=== Begin Enclosure ===
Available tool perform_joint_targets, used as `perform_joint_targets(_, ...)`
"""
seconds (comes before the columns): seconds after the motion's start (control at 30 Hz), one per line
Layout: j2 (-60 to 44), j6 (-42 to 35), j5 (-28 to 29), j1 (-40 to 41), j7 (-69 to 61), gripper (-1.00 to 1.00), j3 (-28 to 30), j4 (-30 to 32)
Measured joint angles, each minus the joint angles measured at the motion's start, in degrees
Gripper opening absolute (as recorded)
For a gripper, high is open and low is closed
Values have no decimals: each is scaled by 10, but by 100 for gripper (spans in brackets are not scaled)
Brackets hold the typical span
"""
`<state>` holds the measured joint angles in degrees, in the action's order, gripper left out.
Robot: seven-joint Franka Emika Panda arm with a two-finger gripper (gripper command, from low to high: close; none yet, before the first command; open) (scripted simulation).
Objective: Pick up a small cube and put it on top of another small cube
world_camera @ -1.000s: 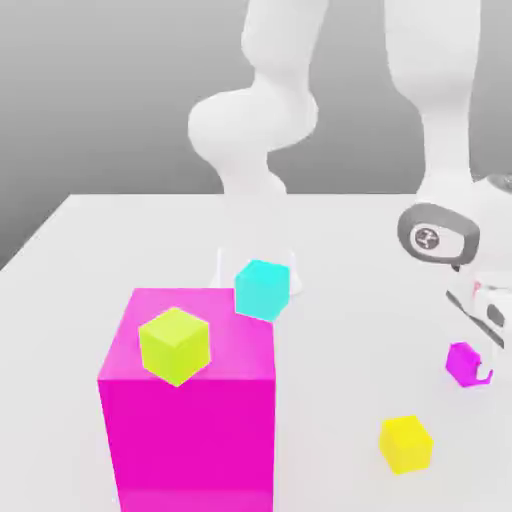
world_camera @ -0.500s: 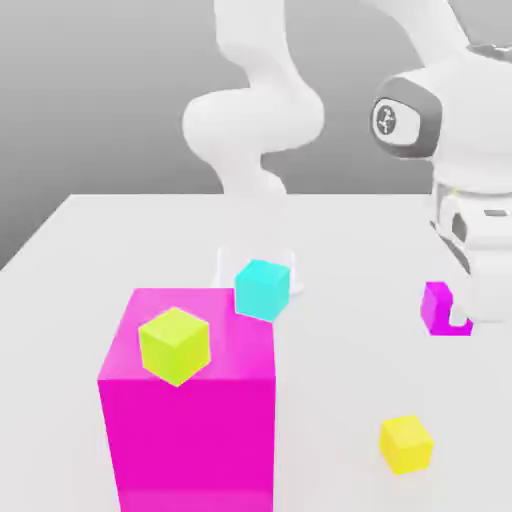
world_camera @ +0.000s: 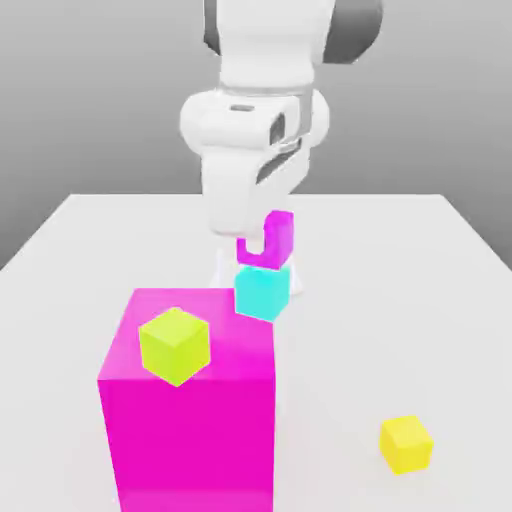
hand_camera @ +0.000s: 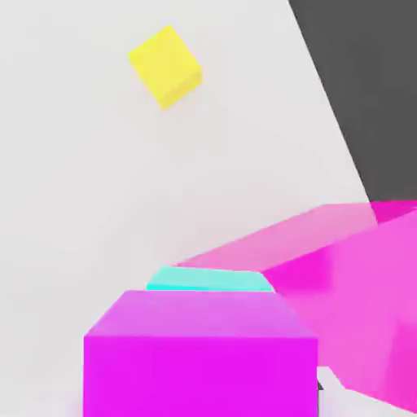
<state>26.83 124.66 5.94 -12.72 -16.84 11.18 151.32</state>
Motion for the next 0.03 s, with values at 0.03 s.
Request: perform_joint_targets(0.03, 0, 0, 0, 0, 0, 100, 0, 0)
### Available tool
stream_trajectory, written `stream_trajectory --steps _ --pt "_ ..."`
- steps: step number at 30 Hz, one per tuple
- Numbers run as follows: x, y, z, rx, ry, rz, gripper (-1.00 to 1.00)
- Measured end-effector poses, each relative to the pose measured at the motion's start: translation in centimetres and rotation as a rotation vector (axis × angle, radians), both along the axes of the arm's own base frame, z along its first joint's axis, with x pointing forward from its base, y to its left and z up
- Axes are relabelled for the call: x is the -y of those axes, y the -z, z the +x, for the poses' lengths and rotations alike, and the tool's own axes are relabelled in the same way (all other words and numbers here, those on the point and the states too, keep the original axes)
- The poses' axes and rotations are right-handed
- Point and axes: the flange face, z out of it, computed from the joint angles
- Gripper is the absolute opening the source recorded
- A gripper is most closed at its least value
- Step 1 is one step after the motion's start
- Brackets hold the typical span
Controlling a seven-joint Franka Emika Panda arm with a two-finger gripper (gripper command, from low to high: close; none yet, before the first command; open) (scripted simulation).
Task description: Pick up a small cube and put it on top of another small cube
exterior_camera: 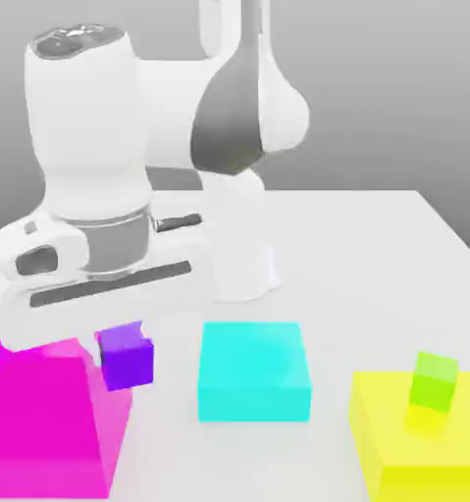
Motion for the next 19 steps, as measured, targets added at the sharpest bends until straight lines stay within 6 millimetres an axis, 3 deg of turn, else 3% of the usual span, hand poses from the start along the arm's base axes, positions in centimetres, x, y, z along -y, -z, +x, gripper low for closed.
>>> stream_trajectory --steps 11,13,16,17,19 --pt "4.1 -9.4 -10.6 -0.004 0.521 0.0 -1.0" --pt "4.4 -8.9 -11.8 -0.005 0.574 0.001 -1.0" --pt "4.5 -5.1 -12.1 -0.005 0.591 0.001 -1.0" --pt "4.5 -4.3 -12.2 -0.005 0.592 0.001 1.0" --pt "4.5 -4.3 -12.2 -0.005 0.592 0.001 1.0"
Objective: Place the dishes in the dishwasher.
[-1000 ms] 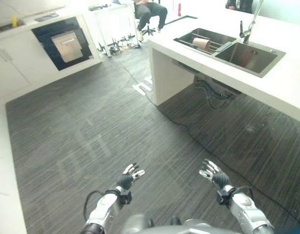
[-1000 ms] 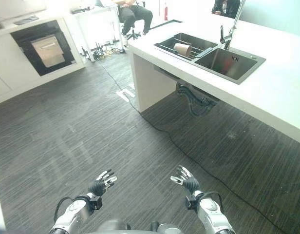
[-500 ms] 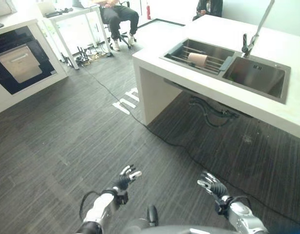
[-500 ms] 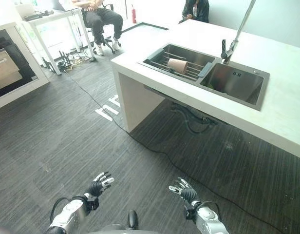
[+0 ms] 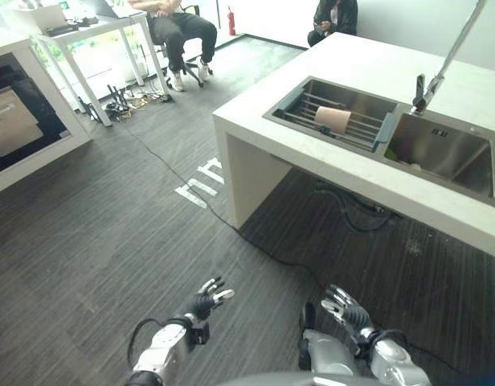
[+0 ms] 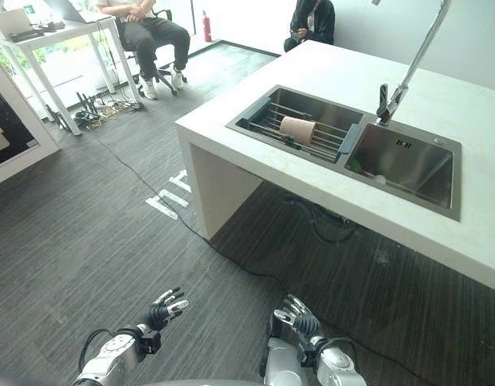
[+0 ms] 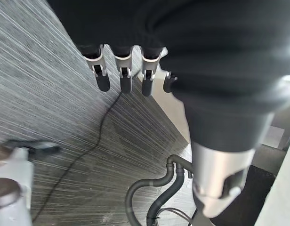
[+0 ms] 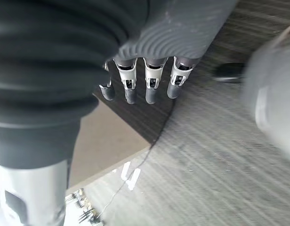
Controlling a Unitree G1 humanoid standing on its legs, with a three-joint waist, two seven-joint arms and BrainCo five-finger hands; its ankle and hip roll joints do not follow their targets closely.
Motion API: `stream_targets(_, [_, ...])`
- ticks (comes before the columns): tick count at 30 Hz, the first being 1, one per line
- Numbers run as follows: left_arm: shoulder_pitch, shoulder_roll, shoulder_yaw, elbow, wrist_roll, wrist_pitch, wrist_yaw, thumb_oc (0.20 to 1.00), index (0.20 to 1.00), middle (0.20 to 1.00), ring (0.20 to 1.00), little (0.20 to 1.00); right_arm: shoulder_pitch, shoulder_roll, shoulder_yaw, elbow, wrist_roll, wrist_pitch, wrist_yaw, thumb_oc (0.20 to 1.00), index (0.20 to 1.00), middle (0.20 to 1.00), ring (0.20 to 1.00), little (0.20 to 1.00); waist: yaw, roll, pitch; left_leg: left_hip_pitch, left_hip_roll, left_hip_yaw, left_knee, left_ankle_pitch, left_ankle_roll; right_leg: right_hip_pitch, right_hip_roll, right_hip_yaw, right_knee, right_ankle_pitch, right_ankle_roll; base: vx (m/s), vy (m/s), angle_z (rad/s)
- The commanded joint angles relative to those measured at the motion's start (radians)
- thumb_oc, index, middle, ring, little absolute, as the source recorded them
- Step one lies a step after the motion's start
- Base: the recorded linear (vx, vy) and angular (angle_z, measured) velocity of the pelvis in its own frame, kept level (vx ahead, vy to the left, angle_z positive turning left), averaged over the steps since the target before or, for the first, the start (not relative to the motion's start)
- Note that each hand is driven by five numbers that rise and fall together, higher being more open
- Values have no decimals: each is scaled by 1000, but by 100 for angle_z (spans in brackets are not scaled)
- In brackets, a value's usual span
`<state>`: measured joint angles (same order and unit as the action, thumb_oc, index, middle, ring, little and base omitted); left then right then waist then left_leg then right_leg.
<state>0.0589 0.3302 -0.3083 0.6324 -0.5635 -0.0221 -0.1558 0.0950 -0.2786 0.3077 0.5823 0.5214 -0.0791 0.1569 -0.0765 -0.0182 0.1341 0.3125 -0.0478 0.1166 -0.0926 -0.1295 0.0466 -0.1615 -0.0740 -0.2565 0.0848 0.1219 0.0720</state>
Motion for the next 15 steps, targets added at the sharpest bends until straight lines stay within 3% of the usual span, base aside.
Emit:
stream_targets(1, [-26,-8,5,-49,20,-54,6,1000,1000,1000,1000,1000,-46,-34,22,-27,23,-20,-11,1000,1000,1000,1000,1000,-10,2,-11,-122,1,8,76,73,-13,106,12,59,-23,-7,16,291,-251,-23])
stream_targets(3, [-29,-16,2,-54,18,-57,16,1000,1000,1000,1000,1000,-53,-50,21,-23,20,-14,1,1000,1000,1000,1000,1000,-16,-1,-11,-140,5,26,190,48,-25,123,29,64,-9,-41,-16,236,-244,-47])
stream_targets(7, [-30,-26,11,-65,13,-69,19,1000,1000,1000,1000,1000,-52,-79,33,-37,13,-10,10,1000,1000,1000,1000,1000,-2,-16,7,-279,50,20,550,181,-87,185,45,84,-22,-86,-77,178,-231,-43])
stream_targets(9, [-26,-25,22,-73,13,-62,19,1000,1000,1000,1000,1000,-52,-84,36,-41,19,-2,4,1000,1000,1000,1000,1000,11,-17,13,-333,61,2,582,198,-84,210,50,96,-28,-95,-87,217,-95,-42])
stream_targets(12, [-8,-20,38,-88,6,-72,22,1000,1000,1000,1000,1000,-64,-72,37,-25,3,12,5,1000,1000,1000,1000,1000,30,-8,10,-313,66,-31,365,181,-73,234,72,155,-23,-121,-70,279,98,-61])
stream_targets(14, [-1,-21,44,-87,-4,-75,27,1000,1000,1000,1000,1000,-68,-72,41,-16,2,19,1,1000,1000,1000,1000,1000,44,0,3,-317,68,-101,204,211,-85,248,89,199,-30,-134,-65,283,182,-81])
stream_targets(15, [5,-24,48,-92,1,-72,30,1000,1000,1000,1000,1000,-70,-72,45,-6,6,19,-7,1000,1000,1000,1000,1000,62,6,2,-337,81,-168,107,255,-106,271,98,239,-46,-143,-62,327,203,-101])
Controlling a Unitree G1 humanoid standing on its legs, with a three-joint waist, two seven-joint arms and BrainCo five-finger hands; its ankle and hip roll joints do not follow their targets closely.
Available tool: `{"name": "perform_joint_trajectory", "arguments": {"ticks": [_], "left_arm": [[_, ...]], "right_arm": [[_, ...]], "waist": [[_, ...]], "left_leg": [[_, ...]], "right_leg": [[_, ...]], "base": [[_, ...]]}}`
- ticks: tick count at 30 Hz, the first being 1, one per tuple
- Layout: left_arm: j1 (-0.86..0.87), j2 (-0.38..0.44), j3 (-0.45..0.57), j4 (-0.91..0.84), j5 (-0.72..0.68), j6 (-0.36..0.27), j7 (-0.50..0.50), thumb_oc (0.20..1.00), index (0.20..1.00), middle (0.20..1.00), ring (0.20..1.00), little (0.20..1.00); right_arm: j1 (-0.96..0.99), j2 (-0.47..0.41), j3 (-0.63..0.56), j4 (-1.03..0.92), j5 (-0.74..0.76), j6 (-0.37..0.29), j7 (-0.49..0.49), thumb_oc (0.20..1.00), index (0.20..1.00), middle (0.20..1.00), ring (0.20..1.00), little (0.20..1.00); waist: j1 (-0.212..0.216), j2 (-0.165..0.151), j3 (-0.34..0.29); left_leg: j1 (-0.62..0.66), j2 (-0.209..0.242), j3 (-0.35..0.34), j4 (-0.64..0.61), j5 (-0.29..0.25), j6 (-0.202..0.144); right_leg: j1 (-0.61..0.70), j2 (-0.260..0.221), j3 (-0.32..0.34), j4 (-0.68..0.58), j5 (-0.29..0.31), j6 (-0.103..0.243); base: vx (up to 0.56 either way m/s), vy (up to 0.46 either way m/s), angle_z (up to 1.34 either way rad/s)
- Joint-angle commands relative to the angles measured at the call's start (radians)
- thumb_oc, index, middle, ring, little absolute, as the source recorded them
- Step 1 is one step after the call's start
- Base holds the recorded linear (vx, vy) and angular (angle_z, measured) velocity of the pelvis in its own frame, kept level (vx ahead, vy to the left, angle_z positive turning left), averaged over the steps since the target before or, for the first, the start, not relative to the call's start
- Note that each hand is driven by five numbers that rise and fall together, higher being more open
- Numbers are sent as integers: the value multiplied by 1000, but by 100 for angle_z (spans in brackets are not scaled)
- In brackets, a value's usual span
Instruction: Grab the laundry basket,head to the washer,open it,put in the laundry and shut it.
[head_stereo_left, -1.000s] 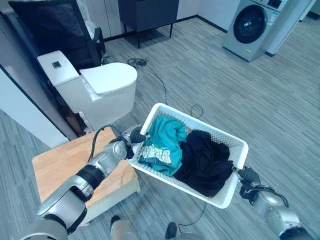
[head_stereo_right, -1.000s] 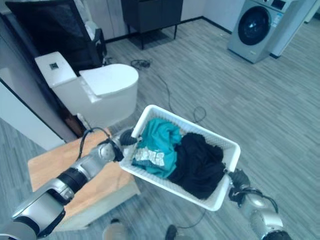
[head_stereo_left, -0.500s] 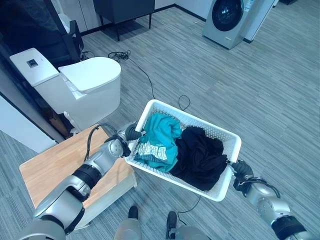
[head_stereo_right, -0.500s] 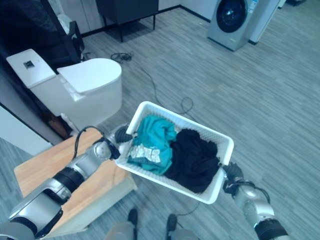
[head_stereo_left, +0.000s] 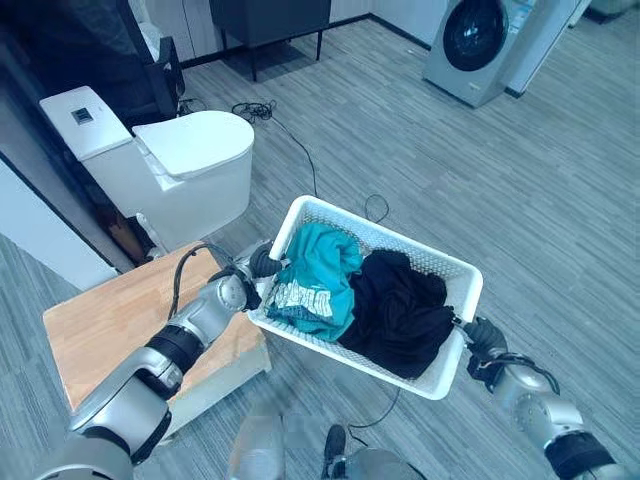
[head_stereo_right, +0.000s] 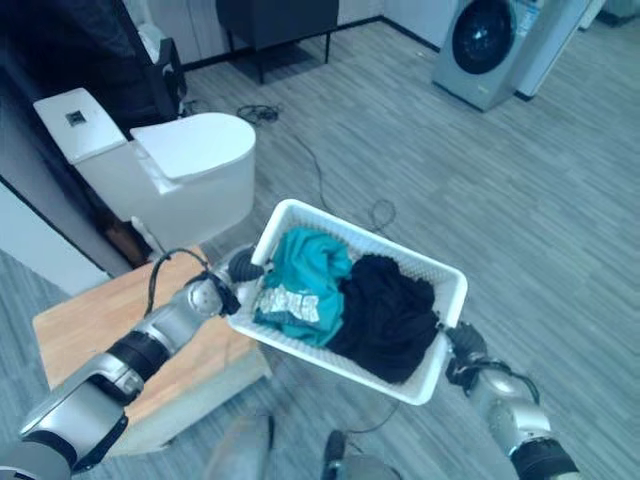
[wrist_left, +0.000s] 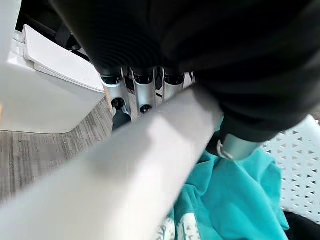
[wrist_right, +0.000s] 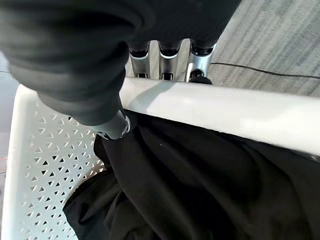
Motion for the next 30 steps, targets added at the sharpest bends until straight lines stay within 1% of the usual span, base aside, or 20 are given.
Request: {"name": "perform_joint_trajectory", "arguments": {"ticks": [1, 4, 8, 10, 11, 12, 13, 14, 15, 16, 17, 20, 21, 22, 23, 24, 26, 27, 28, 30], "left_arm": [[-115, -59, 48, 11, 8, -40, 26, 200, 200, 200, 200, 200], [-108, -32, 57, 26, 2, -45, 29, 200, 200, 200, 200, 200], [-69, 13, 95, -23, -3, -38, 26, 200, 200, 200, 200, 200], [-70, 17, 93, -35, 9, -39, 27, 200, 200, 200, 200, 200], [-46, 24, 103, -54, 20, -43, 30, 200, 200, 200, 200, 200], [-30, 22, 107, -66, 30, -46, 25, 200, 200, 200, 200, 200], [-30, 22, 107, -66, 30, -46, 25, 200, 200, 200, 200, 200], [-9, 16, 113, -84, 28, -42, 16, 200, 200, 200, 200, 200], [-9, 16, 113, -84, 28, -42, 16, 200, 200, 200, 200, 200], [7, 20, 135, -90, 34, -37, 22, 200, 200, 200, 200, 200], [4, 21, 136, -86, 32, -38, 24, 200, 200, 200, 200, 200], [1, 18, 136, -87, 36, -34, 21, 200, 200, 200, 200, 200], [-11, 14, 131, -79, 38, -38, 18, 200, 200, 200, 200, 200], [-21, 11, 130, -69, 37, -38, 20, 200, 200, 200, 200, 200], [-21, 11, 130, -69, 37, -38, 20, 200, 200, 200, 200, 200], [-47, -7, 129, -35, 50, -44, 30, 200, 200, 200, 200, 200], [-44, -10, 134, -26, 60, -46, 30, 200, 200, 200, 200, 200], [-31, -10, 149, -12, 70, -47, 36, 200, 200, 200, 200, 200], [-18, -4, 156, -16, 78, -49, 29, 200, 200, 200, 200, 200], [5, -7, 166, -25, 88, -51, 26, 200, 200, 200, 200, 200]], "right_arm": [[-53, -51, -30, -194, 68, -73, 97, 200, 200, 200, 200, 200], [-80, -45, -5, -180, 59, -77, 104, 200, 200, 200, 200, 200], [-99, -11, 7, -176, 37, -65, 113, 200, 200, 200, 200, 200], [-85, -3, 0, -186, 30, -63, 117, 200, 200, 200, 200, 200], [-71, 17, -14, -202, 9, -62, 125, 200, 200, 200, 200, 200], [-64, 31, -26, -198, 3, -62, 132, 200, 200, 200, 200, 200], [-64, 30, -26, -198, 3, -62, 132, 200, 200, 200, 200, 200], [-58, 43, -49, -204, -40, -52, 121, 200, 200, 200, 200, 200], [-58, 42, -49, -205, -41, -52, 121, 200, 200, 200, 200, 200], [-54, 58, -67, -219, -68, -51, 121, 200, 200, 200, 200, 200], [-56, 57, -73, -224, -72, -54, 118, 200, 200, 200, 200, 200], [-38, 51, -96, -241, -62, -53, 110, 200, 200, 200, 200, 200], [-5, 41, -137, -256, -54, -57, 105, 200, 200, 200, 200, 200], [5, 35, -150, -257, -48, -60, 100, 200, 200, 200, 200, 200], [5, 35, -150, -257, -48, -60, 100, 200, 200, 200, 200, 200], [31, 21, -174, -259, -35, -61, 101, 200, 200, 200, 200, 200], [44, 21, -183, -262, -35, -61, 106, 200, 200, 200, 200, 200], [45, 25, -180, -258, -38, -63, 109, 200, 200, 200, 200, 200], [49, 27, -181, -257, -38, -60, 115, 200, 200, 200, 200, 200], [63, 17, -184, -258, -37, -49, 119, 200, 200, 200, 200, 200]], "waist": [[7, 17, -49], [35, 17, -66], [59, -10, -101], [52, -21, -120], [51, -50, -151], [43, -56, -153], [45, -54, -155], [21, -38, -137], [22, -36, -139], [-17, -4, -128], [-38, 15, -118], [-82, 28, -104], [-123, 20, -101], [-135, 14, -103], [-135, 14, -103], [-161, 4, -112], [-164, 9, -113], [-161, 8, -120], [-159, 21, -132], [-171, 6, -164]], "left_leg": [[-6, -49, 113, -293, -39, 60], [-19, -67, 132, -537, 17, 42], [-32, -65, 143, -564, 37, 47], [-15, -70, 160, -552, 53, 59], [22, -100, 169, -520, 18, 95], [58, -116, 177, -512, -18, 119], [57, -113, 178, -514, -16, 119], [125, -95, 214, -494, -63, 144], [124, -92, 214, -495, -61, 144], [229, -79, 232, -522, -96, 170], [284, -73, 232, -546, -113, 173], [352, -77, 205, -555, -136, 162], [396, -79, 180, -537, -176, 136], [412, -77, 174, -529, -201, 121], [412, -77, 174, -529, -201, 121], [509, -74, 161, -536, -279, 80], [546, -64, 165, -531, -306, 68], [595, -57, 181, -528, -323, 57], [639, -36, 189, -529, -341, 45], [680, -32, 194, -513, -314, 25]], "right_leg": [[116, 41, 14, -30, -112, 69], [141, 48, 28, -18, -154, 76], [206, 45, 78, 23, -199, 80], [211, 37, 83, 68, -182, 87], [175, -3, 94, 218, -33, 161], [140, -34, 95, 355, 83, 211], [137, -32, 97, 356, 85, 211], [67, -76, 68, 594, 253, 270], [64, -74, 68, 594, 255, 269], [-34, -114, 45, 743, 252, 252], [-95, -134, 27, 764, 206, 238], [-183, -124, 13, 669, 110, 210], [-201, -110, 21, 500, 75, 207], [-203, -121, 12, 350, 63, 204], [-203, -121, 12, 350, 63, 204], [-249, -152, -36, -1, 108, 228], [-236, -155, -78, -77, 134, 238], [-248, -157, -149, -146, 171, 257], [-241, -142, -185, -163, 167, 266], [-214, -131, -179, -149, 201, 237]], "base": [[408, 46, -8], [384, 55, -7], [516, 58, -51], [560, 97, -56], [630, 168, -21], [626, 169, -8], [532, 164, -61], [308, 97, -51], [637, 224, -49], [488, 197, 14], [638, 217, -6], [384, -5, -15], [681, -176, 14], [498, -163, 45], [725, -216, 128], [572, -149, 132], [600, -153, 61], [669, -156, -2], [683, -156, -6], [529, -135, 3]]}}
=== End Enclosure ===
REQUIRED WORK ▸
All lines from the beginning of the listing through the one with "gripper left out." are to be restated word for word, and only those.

SOLUTION ▸
Available tool perform_joint_targets, used as `perform_joint_targets(_, ...)`
"""
seconds (comes before the columns): seconds after the motion's start (control at 30 Hz), one per line
Layout: j2 (-60 to 44), j6 (-42 to 35), j5 (-28 to 29), j1 (-40 to 41), j7 (-69 to 61), gripper (-1.00 to 1.00), j3 (-28 to 30), j4 (-30 to 32)
Measured joint angles, each minus the joint angles measured at the motion's start, in degrees
Gripper opening absolute (as recorded)
For a gripper, high is open and low is closed
Values have no decimals: each is scaled by 10, but by 100 for gripper (spans in brackets are not scaled)
Brackets hold the typical span
"""
`<state>` holds the measured joint angles in degrees, in the action's order, gripper left out.

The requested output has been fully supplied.